= Work to be completed =
Without any of their pictures, return all of the records exactly.
----------------
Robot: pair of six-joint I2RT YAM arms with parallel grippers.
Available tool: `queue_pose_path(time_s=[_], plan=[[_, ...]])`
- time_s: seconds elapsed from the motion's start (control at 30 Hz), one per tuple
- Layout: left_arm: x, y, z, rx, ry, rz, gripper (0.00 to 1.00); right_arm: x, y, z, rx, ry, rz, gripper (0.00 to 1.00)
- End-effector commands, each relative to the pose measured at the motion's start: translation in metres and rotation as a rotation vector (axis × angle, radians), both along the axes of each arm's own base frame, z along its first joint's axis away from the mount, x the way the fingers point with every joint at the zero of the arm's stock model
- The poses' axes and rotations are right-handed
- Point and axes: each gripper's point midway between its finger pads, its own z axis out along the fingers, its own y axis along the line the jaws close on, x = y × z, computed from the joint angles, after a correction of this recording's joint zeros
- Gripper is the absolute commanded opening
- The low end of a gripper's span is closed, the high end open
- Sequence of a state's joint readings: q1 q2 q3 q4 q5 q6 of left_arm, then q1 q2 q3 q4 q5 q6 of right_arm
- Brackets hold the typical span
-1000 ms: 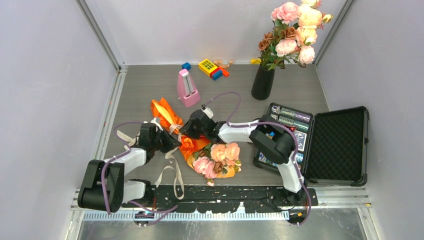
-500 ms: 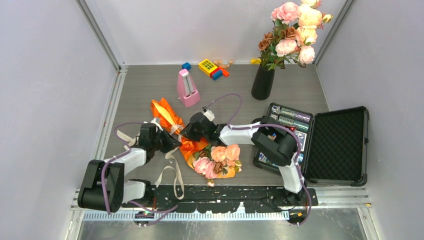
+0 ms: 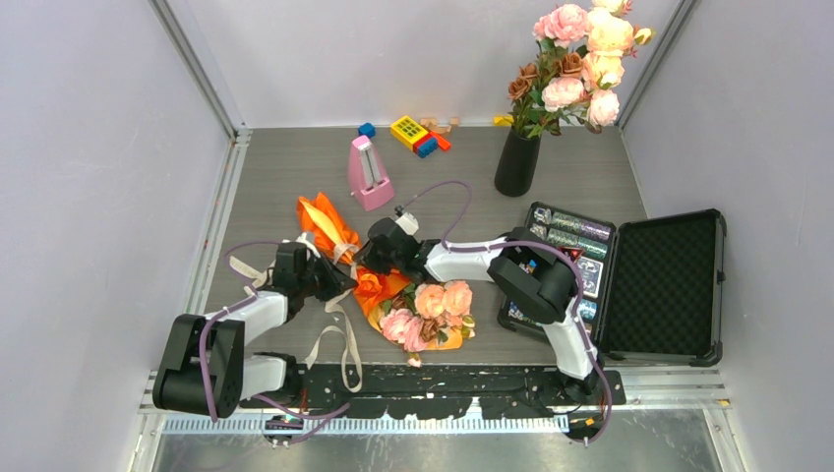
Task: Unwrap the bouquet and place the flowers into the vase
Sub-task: Untie the ribbon from the wrapping paper.
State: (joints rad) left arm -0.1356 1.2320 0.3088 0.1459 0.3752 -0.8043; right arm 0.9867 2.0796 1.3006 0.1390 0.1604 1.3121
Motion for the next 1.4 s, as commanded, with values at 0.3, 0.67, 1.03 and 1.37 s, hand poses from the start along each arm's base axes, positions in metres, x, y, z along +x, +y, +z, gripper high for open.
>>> queue_pose_path(time_s=[0.3,0.67,1.03,1.37], plan=[[-0.001,-0.001,0.003,-0.005,-0.023,-0.006,0.00,0.012,-0.009,0.028,-0.002,-0.080,-0.044,0.00],[-0.004,0.004,0.000,0.016,-0.011,0.018,0.00,0.022,-0.032,0.034,-0.027,-0.112,-0.094,0.00],[-0.002,-0.001,0.008,-0.014,-0.028,0.007,0.00,0.028,-0.045,0.025,-0.063,-0.120,-0.102,0.00],[0.000,-0.005,0.023,-0.037,-0.056,-0.004,0.00,0.031,-0.062,0.052,-0.115,-0.213,-0.089,0.10]])
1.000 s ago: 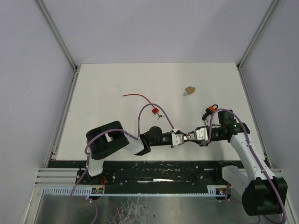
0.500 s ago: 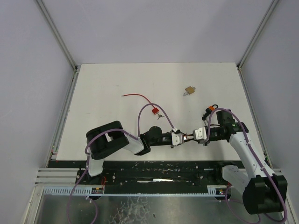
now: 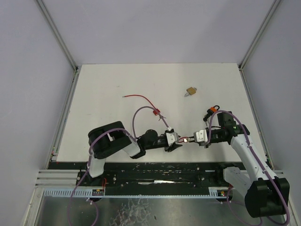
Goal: Lock with the key
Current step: Lock the lock.
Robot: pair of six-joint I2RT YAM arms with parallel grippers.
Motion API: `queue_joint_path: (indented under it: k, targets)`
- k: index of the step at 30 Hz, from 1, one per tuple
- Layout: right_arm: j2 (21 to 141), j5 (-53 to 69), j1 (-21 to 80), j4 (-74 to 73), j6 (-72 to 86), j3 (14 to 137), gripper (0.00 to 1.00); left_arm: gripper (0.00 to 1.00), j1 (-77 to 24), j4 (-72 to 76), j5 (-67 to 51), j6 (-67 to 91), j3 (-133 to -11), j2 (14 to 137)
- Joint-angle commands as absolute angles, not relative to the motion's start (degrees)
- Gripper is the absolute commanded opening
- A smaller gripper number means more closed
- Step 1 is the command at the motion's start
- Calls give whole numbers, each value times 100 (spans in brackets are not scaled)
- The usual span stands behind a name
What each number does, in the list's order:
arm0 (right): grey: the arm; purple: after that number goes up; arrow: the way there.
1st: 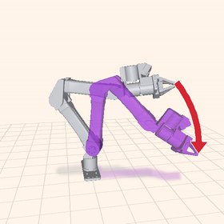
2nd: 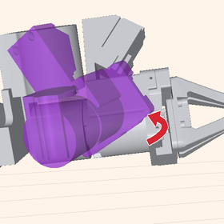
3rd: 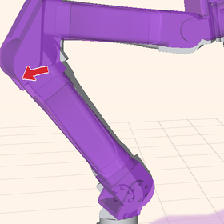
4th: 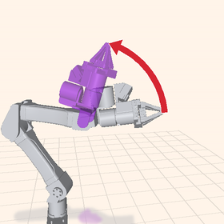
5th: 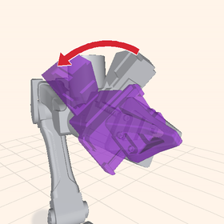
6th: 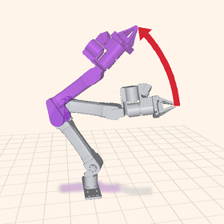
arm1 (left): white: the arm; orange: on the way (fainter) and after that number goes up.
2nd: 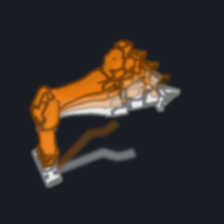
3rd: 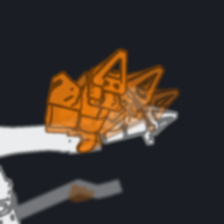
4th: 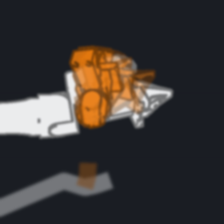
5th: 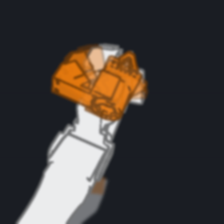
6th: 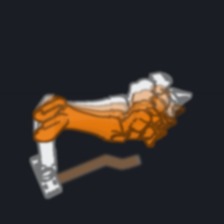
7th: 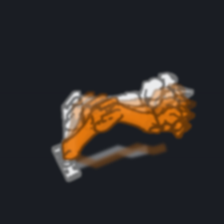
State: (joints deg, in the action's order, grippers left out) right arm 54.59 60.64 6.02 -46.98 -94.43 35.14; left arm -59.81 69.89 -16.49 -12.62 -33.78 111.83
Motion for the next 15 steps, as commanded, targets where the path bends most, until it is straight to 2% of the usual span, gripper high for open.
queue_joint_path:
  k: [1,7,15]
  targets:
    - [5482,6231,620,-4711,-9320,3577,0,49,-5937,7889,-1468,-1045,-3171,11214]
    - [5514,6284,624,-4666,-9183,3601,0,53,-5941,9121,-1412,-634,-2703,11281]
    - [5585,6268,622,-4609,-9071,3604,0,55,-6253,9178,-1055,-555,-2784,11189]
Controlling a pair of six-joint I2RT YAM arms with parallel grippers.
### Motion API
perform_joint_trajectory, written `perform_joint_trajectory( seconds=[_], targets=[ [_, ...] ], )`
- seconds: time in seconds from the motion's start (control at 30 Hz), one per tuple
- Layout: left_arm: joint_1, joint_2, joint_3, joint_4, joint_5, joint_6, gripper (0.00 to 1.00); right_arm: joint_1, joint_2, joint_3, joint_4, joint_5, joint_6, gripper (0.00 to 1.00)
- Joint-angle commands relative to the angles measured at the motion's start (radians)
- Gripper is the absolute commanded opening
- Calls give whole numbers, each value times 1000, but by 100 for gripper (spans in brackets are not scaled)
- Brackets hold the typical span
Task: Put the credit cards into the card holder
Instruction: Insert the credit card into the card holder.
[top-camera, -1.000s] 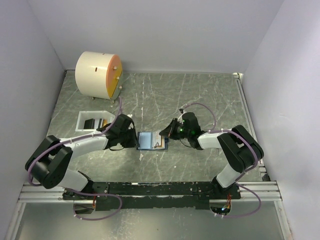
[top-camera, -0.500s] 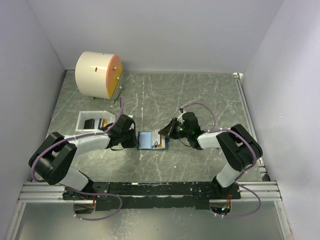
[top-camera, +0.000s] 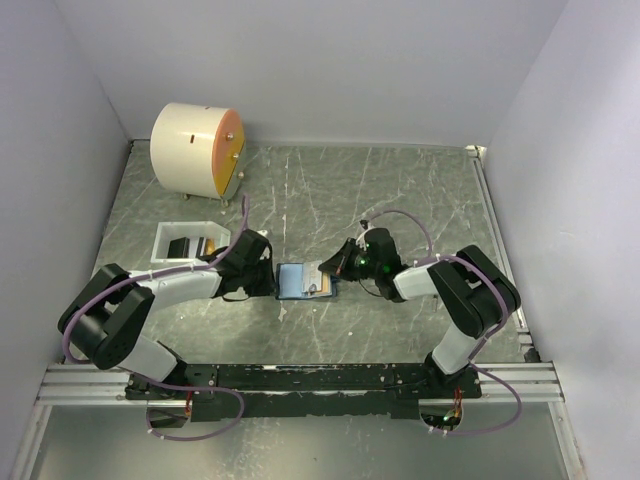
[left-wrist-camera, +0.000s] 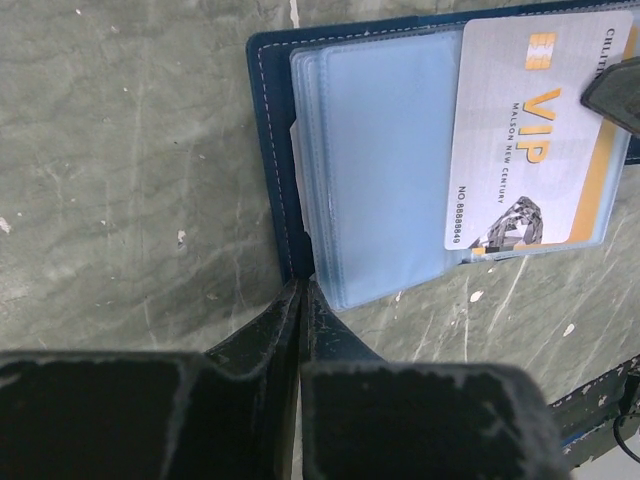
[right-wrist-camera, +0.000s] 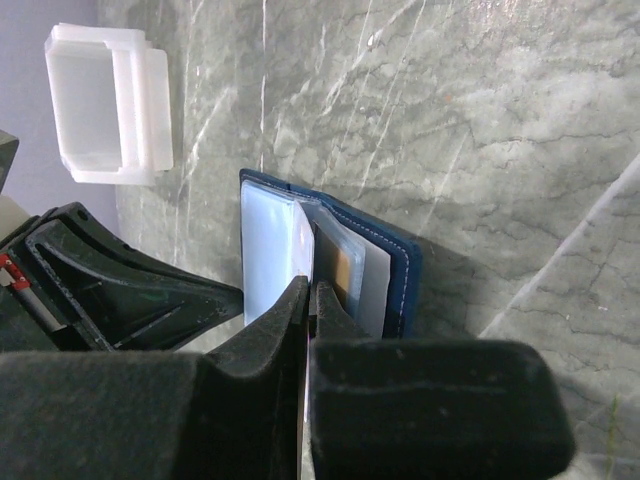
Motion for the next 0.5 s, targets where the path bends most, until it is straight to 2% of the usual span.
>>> perform_joint_trajectory(
  seconds=[0.0,0.47],
  targets=[
    [-19,25,-2,7,2,2,12,-5,7,-19,19,27,-42,0],
    [-39,37,11,-10,-24,3,13,57,-36,-53,44,130,-169,0]
  ],
)
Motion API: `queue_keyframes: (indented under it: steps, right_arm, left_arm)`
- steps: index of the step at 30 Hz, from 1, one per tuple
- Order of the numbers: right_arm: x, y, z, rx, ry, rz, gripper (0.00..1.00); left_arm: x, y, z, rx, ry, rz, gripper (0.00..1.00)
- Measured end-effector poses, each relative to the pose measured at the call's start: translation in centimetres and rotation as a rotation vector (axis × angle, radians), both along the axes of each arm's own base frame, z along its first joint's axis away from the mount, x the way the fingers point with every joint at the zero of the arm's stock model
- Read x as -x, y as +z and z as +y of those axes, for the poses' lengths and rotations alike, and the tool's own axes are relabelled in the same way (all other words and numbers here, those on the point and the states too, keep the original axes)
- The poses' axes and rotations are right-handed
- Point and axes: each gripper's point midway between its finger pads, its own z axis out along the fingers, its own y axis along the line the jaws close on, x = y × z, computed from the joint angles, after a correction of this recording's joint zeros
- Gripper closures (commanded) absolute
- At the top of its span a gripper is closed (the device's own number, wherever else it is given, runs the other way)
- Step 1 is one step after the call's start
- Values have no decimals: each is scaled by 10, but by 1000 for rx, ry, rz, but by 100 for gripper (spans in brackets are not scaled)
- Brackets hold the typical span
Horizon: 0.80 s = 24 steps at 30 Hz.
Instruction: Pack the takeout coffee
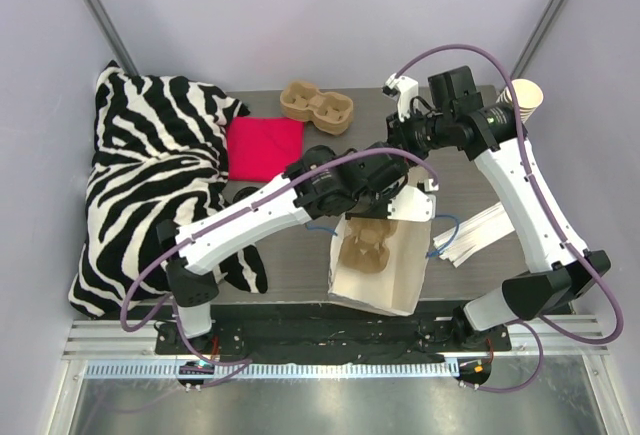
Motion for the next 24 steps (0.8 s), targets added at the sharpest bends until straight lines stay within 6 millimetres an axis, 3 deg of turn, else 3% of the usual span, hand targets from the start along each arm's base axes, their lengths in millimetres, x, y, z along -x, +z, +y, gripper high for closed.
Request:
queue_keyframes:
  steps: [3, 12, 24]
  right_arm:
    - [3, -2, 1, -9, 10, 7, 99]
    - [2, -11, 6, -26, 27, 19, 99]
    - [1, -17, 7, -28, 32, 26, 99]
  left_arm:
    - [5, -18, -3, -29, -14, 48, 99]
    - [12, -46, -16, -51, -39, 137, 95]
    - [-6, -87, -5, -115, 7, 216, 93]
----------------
= Finished task =
Robot: pair of six-joint I2RT YAM arms with parallel grippers.
Available tool: `queue_pose_path(time_s=[_], plan=[[_, ...]])`
- time_s: seconds elapsed from the motion's start (control at 30 Hz), one per tuple
- Layout: left_arm: x, y, z, rx, ry, rz, gripper (0.00 to 1.00); right_arm: x, y, z, rx, ry, rz, gripper (0.00 to 1.00)
- End-effector commands, each relative to the pose measured at the motion's start: translation in metres and rotation as a rotation vector (axis × angle, radians), both along the axes of each arm's own base frame, z along its first joint's axis away from the mount, x the way the fingers point with every joint at the zero of the arm's stock model
- The poses' axes and rotations are right-handed
- Point and axes: each gripper's point midway between its finger pads, its own z axis out along the fingers, its own y axis along the line the jaws close on, x = y × z, computed from the joint angles, after a correction of this recording's joint zeros
- Gripper is the absolute commanded opening
- The low end of a gripper's span is closed, the high end open
- Sequence of a state's joint readings: q1 q2 q3 q4 q5 q6 of left_arm, then q1 q2 q3 q4 q5 q6 of right_arm
- Brackets hold the typical span
-1000 ms: 
-500 ms: 
+0 ms: 
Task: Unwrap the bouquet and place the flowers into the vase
Sub-task: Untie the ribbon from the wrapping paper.
State: (joints rad) left arm -0.1356 1.2320 0.3088 0.1459 0.3752 -0.8043; right arm 0.9867 2.0796 1.3006 0.1390 0.1604 1.3121
Motion for the next 1.4 s, as commanded, with values at 0.3, 0.67, 1.03 and 1.37 s, hand poses from the start along each arm's base axes, positions in metres, x, y, z along +x, +y, +z, gripper high for open.
>>> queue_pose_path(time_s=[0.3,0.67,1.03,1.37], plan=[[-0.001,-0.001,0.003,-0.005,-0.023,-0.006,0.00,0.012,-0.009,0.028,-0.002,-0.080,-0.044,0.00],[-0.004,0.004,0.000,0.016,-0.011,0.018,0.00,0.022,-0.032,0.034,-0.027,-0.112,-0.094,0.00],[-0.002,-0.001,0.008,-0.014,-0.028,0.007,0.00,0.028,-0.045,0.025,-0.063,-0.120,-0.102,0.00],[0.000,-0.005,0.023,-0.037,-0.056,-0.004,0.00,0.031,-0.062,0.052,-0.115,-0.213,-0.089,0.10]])
1.000 s ago: 
0.500 s ago: 
now: 
Goal: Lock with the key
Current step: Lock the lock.
Robot: pair of six-joint I2RT YAM arms with parallel grippers.
Motion API: `queue_joint_path: (indented under it: k, targets)`
- k: index of the step at 30 Hz, from 1, one per tuple
- Layout: right_arm: j2 (21 to 141), j5 (-53 to 69), j1 (-21 to 80), j4 (-74 to 73), j6 (-72 to 86), j3 (14 to 137), gripper (0.00 to 1.00); left_arm: gripper (0.00 to 1.00), j1 (-77 to 24), j4 (-72 to 76), j5 (-67 to 51), j6 (-67 to 91), j3 (-133 to -11), j2 (14 to 137)
- Joint-angle commands as absolute angles, not relative to the motion's start (degrees)
- Gripper is the absolute commanded opening
- A smaller gripper number means more closed
- Step 1 is the command at the motion's start
- Calls give whole numbers, each value times 100 (spans in brackets are not scaled)
- The usual span stands behind a name
What each number does, in the list's order:
arm0 (right): grey: the arm; purple: after that number goes up; arrow: the way there.
1st: 
2nd: 
3rd: 
4th: 
5th: 
6th: 
arm1 (left): white: the arm; orange: on the way (fainter) and after that number goes up.
2nd: 
3rd: 
4th: 
5th: 
6th: 
7th: 
State: (joints deg, in the action's order, grippers left out) right arm 54.59 60.64 6.02 -46.98 -94.43 35.14; left arm -59.81 69.89 -16.49 -12.62 -33.78 111.83
Motion for the next 15 steps, as commanded, targets where the path bends most, until it is straight to 2% of the usual span, gripper high for open.
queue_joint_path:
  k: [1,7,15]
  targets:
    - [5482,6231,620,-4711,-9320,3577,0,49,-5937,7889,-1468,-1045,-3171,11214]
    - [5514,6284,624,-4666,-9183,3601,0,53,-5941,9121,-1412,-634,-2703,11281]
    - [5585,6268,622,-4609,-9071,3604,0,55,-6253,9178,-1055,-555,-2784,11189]
Controlling a pair of six-joint I2RT YAM arms with parallel grippers.
### Motion API
perform_joint_trajectory, written `perform_joint_trajectory( seconds=[_], targets=[ [_, ...] ], )`
- seconds: time in seconds from the motion's start (control at 30 Hz), one per tuple
- Layout: left_arm: joint_1, joint_2, joint_3, joint_4, joint_5, joint_6, gripper (0.00 to 1.00); right_arm: joint_1, joint_2, joint_3, joint_4, joint_5, joint_6, gripper (0.00 to 1.00)
- Joint-angle commands relative to the angles measured at the motion's start (radians)
- Gripper is the absolute commanded opening
- Calls give whole numbers, each value times 1000, but by 100 for gripper (spans in brackets are not scaled)
- Brackets hold the typical span
Task: Put the credit cards into the card holder
Instruction: Insert the credit card into the card holder.
[top-camera, -1.000s] 
[top-camera, -0.500s] 
[top-camera, +0.000s] 
[left-wrist-camera, +0.000s] 
[right-wrist-camera, +0.000s] 
Motion for the next 0.5 s, targets where the path bends most, until it is straight to 2% of the usual span.
>>> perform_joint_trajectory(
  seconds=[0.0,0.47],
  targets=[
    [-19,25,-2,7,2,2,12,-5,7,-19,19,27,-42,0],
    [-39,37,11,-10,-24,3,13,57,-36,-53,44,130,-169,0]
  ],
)
Motion API: `queue_keyframes: (indented under it: steps, right_arm, left_arm)`
- steps: index of the step at 30 Hz, from 1, one per tuple
- Order of the numbers: right_arm: x, y, z, rx, ry, rz, gripper (0.00..1.00); left_arm: x, y, z, rx, ry, rz, gripper (0.00..1.00)
- Measured end-effector poses, each relative to the pose measured at the call's start: translation in centimetres and rotation as a rotation vector (axis × angle, radians), both along the axes of each arm's own base frame, z along its first joint's axis away from the mount, x the way the fingers point with every joint at the zero of the arm's stock model
- Read x as -x, y as +z and z as +y of those axes, for the poses' lengths and rotations alike, and the tool's own axes are relabelled in the same way (all other words and numbers here, those on the point and the states too, keep the original axes)
- The poses' axes and rotations are right-handed
- Point and axes: each gripper's point midway between its finger pads, its own z axis out along the fingers, its own y axis along the line the jaws close on, x = y × z, computed from the joint angles, after a correction of this recording's joint zeros
- Gripper closures (commanded) absolute
- At the top of its span a gripper is closed (the device's own number, wherever else it is given, runs the other way)
- Step 1 is one step after the call's start
- Values have no decimals: each is scaled by 10, but by 1000 for rx, ry, rz, but by 100 for gripper (spans in brackets are not scaled)
- Brackets hold the typical span
Horizon: 0.80 s = 24 steps at 30 Hz.
Instruction: Pack the takeout coffee
Motion for the next 24 steps (0.8 s), targets added at the sharpest bends until straight lines stay within 6 millimetres an axis, 3 deg of turn, else 3% of the usual span, hand targets from the start along each arm's base axes, their lengths in millimetres, x, y, z along -x, +z, +y, gripper high for closed.
Request:
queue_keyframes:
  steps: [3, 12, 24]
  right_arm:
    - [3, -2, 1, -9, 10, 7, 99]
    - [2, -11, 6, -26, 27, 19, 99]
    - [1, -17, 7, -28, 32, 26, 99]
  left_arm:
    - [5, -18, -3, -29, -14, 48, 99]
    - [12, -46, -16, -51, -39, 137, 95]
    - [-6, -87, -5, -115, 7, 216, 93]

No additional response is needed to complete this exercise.